◆ **EXERCISE**: Output all of the records again, exactly as written.

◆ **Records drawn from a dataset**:
· · · · ·

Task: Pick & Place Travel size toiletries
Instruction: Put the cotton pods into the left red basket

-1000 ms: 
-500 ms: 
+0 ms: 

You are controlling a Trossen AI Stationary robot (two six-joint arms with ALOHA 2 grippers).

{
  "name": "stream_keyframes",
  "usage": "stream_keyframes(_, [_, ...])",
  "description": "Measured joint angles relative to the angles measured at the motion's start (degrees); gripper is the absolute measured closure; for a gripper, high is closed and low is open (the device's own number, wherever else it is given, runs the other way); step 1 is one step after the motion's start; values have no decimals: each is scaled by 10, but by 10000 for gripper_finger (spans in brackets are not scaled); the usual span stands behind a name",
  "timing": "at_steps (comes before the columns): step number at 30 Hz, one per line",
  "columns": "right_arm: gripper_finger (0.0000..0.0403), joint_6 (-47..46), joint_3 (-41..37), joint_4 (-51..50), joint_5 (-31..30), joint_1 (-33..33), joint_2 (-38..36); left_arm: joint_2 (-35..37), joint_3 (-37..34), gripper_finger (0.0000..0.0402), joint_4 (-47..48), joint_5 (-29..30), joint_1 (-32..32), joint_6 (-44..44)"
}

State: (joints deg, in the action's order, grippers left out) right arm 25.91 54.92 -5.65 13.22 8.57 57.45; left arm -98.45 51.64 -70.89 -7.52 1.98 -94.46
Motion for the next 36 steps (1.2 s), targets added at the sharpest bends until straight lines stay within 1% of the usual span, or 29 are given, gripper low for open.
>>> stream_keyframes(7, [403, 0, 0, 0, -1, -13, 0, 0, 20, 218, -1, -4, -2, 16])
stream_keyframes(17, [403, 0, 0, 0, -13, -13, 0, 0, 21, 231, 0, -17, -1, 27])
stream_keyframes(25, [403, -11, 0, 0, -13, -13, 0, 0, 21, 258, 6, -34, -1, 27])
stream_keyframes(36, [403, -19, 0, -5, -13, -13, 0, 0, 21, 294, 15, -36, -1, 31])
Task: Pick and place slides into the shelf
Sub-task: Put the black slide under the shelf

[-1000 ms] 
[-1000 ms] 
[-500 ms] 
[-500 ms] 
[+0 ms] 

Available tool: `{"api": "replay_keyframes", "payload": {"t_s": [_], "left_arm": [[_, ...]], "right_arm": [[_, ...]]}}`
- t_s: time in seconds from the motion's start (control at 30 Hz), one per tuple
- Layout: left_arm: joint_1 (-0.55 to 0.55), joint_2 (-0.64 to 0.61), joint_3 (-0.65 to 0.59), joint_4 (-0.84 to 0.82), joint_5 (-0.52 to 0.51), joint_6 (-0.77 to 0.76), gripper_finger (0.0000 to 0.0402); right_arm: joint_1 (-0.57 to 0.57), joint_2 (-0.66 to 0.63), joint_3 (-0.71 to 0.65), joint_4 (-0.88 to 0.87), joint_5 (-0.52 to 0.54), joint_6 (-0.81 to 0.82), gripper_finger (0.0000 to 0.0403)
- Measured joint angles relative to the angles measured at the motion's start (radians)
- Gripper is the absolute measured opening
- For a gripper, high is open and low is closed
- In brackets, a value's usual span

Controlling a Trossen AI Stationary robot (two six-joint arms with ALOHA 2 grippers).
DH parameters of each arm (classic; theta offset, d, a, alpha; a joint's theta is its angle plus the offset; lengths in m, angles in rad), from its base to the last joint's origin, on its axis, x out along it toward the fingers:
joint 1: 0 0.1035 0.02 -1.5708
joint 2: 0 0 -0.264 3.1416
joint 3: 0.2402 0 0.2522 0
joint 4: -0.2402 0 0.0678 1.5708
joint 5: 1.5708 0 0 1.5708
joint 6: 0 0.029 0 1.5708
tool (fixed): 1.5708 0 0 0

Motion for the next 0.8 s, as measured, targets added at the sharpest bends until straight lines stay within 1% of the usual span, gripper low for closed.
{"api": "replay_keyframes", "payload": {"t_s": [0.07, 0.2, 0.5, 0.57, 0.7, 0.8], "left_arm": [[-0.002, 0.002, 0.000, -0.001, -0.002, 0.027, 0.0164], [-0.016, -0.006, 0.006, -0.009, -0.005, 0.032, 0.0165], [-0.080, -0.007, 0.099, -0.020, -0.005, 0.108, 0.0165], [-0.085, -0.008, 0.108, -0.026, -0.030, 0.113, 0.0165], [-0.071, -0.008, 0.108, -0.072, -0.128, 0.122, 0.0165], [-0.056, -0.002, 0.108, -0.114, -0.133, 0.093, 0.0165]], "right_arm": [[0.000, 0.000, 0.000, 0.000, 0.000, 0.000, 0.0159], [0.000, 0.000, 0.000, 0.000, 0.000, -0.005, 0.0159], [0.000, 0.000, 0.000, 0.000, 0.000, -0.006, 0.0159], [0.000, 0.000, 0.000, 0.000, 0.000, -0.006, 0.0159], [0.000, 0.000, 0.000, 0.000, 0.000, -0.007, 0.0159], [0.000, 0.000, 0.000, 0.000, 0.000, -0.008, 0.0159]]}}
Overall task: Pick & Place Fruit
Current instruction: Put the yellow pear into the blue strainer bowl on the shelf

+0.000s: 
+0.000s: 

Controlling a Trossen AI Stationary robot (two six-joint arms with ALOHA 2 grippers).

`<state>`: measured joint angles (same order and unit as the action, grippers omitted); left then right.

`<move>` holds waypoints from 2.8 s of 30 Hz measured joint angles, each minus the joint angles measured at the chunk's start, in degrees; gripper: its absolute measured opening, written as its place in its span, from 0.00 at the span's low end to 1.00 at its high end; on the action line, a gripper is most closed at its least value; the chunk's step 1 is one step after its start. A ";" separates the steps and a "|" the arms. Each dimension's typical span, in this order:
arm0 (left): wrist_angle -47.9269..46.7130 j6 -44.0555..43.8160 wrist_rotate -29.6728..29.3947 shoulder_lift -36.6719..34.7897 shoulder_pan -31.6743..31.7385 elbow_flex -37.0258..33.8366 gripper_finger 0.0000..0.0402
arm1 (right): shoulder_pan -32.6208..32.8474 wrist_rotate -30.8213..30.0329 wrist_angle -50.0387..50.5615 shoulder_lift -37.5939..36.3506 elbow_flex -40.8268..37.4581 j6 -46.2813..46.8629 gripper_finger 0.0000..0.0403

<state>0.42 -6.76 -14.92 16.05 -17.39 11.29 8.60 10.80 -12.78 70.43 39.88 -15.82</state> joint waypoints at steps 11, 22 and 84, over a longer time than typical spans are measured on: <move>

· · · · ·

◆ **RESULT FOR THIS EXERCISE**:
Task: Pick & Place Travel size toiletries
Instruction: Put the cotton pods into the left red basket

-1000 ms: 
-500 ms: 
+0 ms: 

You are controlling a Trossen AI Stationary robot (two six-joint arms with ALOHA 2 grippers).

{
  "name": "stream_keyframes",
  "usage": "stream_keyframes(_, [_, ...])",
  "description": "Measured joint angles relative to the angles measured at the motion's start (degrees); gripper is the absolute measured closure; for a gripper, high is closed and low is open (the device's own number, wherever else it is given, runs the other way); step 1 is one step after the motion's start; values have no decimals: each is scaled by 10, but by 10000 for gripper_finger (spans in brackets are not scaled); the usual span stands behind a name",
  "timing": "at_steps (comes before the columns): step number at 30 Hz, one per line",
  "columns": "right_arm: gripper_finger (0.0000..0.0403), joint_6 (-47..46), joint_3 (-41..37), joint_4 (-51..50), joint_5 (-31..30), joint_1 (-33..33), joint_2 (-38..36); left_arm: joint_2 (-35..37), joint_3 (-37..34), gripper_finger (0.0000..0.0402), joint_4 (-47..48), joint_5 (-29..30), joint_1 (-32..32), joint_6 (-44..44)"
}

State: (joints deg, in the action's order, grippers left out) right arm 25.91 54.92 -5.65 13.22 8.57 57.45; left arm -98.45 51.64 -70.89 -7.52 1.98 -94.46
Motion for the next 36 steps (1.2 s), targets added at the sharpest bends until straight lines stay within 1% of the usual span, or 29 are given, gripper low for open.
>>> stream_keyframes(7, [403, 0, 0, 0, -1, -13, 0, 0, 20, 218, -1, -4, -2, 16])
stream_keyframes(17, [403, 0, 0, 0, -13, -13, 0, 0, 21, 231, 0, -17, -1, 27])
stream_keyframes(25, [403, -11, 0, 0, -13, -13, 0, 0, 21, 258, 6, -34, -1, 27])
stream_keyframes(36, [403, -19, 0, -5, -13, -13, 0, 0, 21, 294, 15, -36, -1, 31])
Task: Pick and place slides into the shelf
Sub-task: Put the black slide under the shelf

[-1000 ms] 
[-1000 ms] 
[-500 ms] 
[-500 ms] 
[+0 ms] 

Available tool: `{"api": "replay_keyframes", "payload": {"t_s": [_], "left_arm": [[_, ...]], "right_arm": [[_, ...]]}}`
- t_s: time in seconds from the motion's start (control at 30 Hz), one per tuple
- Layout: left_arm: joint_1 (-0.55 to 0.55), joint_2 (-0.64 to 0.61), joint_3 (-0.65 to 0.59), joint_4 (-0.84 to 0.82), joint_5 (-0.52 to 0.51), joint_6 (-0.77 to 0.76), gripper_finger (0.0000 to 0.0402); right_arm: joint_1 (-0.57 to 0.57), joint_2 (-0.66 to 0.63), joint_3 (-0.71 to 0.65), joint_4 (-0.88 to 0.87), joint_5 (-0.52 to 0.54), joint_6 (-0.81 to 0.82), gripper_finger (0.0000 to 0.0403)
- Measured joint angles relative to the angles measured at the motion's start (radians)
- Gripper is the absolute measured opening
- For a gripper, high is open and low is closed
- In brackets, a value's usual span

Controlling a Trossen AI Stationary robot (two six-joint arms with ALOHA 2 grippers).
DH parameters of each arm (classic; theta offset, d, a, alpha; a joint's theta is its angle plus the offset; lengths in m, angles in rad), from its base to the last joint's origin, on its axis, x out along it toward the fingers:
joint 1: 0 0.1035 0.02 -1.5708
joint 2: 0 0 -0.264 3.1416
joint 3: 0.2402 0 0.2522 0
joint 4: -0.2402 0 0.0678 1.5708
joint 5: 1.5708 0 0 1.5708
joint 6: 0 0.029 0 1.5708
tool (fixed): 1.5708 0 0 0

Motion for the next 0.8 s, as measured, targets added at the sharpest bends until straight lines stay within 1% of the usual span, gripper low for closed.
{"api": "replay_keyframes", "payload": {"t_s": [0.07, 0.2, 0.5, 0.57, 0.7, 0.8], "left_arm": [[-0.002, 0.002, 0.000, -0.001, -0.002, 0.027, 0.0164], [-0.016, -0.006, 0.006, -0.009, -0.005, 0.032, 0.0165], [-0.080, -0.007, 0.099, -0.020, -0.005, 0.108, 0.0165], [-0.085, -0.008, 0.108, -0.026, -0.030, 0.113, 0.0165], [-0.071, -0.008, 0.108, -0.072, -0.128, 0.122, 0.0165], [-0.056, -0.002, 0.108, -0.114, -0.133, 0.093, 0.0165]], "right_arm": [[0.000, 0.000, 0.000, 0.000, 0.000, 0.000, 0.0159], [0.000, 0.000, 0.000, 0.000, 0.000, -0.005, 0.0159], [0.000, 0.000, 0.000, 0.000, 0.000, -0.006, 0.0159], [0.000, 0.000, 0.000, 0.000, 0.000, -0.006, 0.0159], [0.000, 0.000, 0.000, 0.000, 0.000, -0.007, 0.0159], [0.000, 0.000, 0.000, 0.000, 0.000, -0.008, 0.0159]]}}
Overall task: Pick & Place Fruit
Current instruction: Put the yellow pear into the blue strainer bowl on the shelf

+0.000s: 
+0.000s: 

Controlling a Trossen AI Stationary robot (two six-joint arms with ALOHA 2 grippers).

`<state>`: measured joint angles (same order and unit as the action, grippers omitted); left then right.

`<move>` holds waypoints from 2.8 s of 30 Hz measured joint angles, each minus the joint angles measured at the chunk's start, in degrees; gripper: its absolute measured opening, written as its place in its span, from 0.00 at the span's low end to 1.00 at its high end; on the action line, a gripper is most closed at its least value; the chunk's step 1 is one step after its start. A ";" separates the steps and a "|" the arms. Each dimension's typical span, in this order:
arm0 (left): wrist_angle -47.9269..46.7130 j6 -44.0555..43.8160 wrist_rotate -29.6728..29.3947 shoulder_lift -36.6719..34.7897 shoulder_pan -31.6743..31.7385 elbow_flex -37.0258..33.8366 gripper_finger 0.0000..0.0402
arm1 (right): shoulder_pan -32.6208..32.8474 wrist_rotate -30.8213..30.0329 wrist_angle -50.0387..50.5615 shoulder_lift -37.5939..36.3506 elbow_flex -40.8268..37.4581 j6 -46.2813..46.8629 gripper_finger 0.0000..0.0403

<state>0.42 -6.76 -14.92 16.05 -17.39 11.29 8.60 10.80 -12.78 70.43 39.88 -15.82</state> joint waypoints at steps 11, 22 and 84, over a longer time than typical spans are measured on: <move>

The response is complete as it stands.